09:32E criou o benefício de prestação continuada.
09:35O Lula pegou todos esses programas do Fernando Henrique, de transferência de renda,
09:39transformando o Bolsa Família.
09:40O Bolsonaro aumentou os gastos, então o pobre não saiu do orçamento.
09:44Mas para a pessoa mal informada ou não familiarizada com esses temas,
09:49acha que é mesmo.
09:50Se aumentou a pobreza, é porque o pobre saiu do orçamento.
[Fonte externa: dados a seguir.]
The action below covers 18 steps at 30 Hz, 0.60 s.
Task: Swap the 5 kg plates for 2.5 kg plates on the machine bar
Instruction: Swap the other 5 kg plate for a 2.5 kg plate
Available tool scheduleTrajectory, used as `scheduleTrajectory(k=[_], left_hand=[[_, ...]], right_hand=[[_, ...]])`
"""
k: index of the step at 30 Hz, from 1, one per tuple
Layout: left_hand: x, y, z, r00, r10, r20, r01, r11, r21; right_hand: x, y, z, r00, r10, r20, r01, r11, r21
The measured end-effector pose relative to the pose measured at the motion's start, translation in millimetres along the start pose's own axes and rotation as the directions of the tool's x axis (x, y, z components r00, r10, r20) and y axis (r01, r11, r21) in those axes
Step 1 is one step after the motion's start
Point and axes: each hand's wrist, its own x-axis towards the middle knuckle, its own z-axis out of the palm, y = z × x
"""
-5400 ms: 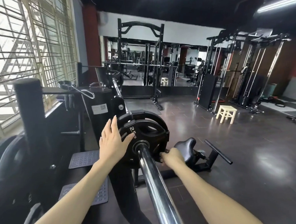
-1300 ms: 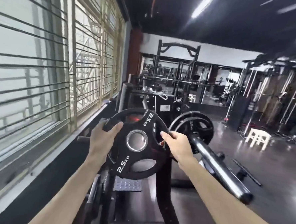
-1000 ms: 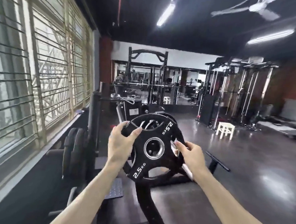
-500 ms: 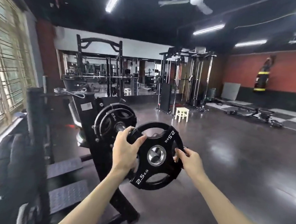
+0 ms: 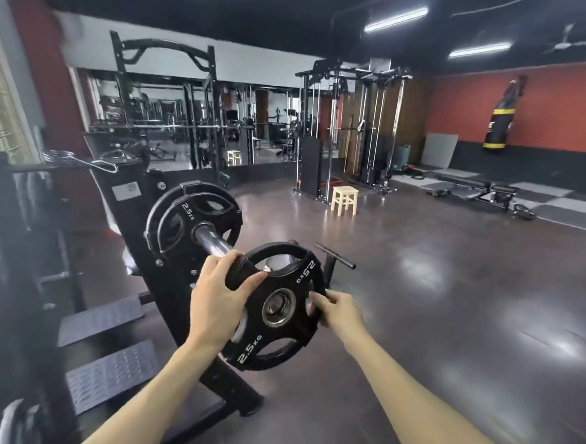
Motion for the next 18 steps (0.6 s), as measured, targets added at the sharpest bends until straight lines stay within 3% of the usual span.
scheduleTrajectory(k=[8,18], left_hand=[[4,-8,-3,0.974,0.222,0.039,-0.226,0.958,0.175],[41,-27,-13,0.972,0.163,0.168,-0.222,0.871,0.438]], right_hand=[[11,-11,1,0.989,0.078,0.123,-0.084,0.995,0.047],[54,-20,13,0.976,0.05,0.213,-0.041,0.998,-0.049]])
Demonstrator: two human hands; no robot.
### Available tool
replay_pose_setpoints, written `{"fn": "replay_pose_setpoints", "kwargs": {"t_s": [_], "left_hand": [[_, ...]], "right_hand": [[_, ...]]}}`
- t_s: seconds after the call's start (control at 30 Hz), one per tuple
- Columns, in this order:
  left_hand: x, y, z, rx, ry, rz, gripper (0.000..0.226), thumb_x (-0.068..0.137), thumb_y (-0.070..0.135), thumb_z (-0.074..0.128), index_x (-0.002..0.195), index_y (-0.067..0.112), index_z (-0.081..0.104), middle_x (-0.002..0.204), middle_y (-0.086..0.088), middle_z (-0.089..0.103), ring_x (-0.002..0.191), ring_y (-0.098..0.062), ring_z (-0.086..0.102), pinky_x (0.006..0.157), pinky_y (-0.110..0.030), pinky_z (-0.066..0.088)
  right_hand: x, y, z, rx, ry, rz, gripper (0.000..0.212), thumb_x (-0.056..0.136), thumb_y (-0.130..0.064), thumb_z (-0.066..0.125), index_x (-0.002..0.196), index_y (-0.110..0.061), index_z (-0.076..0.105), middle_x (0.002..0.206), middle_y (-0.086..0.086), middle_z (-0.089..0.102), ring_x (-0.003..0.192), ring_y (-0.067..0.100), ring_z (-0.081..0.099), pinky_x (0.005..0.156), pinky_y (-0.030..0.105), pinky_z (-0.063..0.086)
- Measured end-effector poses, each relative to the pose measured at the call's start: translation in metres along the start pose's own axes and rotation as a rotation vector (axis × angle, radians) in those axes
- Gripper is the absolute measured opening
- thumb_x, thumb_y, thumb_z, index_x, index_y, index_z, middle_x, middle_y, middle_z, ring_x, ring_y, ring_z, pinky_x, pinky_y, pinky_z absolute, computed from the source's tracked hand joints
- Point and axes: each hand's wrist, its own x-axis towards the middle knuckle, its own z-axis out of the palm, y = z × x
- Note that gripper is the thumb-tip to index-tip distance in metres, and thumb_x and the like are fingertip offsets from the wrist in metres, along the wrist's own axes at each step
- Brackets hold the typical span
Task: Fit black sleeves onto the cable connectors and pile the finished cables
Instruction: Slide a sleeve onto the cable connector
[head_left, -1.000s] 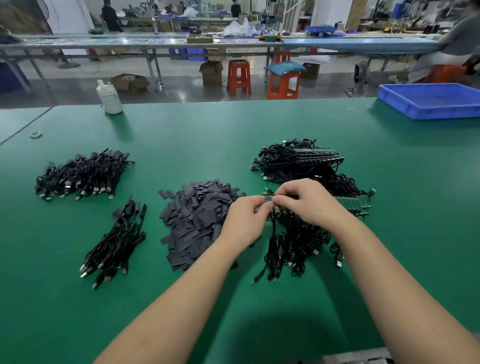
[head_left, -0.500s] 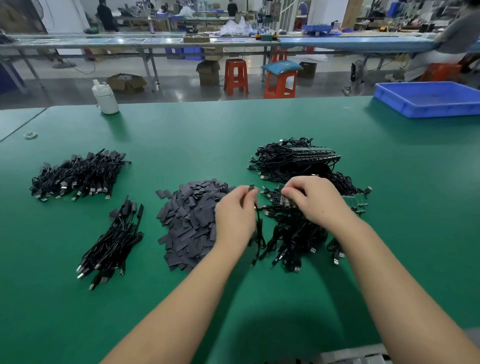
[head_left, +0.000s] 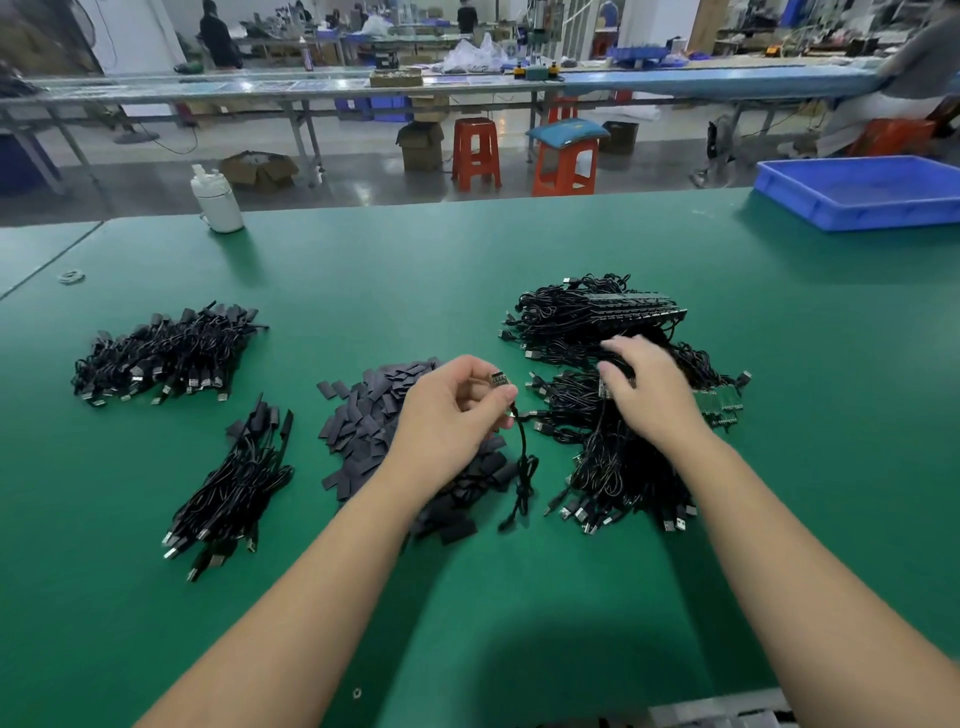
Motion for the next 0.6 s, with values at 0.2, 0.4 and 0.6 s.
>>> {"fn": "replay_pose_setpoints", "kwargs": {"t_s": [0.2, 0.4, 0.6], "left_hand": [[0.009, -0.022, 0.001, -0.004, 0.079, -0.191, 0.011, 0.089, 0.016, 0.067, 0.082, 0.012, 0.061, 0.048, 0.006, 0.058, 0.041, -0.012, 0.053, 0.039, -0.016, 0.032], [0.006, -0.057, -0.02, 0.075, -0.002, -0.372, 0.014, 0.084, 0.024, 0.075, 0.074, 0.018, 0.067, 0.049, 0.013, 0.051, 0.039, -0.003, 0.037, 0.039, -0.017, 0.027], [0.005, -0.095, -0.035, 0.472, 0.15, -0.398, 0.023, 0.089, 0.042, 0.066, 0.079, 0.021, 0.068, 0.072, 0.007, 0.067, 0.063, -0.01, 0.058, 0.057, -0.025, 0.044]], "right_hand": [[-0.044, -0.065, 0.036, 0.942, -0.525, 0.08, 0.027, 0.104, -0.035, 0.048, 0.115, -0.016, 0.064, 0.096, 0.011, 0.075, 0.074, 0.016, 0.07, 0.069, 0.025, 0.055], [-0.05, -0.062, 0.071, 0.668, -0.337, 0.055, 0.019, 0.098, -0.026, 0.063, 0.084, -0.025, 0.076, 0.073, -0.01, 0.073, 0.049, -0.001, 0.04, 0.05, 0.018, 0.032], [-0.056, -0.061, 0.106, 0.784, -0.356, 0.341, 0.017, 0.094, -0.021, 0.067, 0.081, -0.02, 0.077, 0.081, 0.004, 0.076, 0.051, 0.01, 0.039, 0.05, 0.023, 0.034]]}}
09:53Não saiu do orçamento.
09:55Então essas ideias ainda têm que ser arquivadas
09:58e enfrentar para valer a dura realidade de uma situação fiscal que pode se tornar sustentável.
10:06Esse é o desafio.
10:07E se vier, nós caminharemos para uma situação que os economistas chamam de dominância fiscal,
10:13em que a crise fiscal e a insuficiente de estabilidade domina as expectativas,
10:21gera a fuga de capitais, gera a depreciação cambial,
10:25gera a queda de confiança e por aí afora.
10:26E nesse caso, Rodrigo, tem várias experiências no mundo conhecidas,
10:31o Banco Central, mesmo independente,
10:33ele perde a capacidade de assegurar a estabilidade da moeda,
10:37porque ele percebe que se ele aumentar a taxa Selic,
10:40a situação fiscal piora e, portanto, a situação fica complicada.
10:44Nesse caso, a inflação foge do controle.
10:47Esse é um risco que nós estamos correndo,
10:49que derivaria, como tem dito o Marcos Mendes,
10:52um respeitado economista que entende o setor público,
10:56nós podemos estar caminhando para uma crise de dívida pública no Brasil.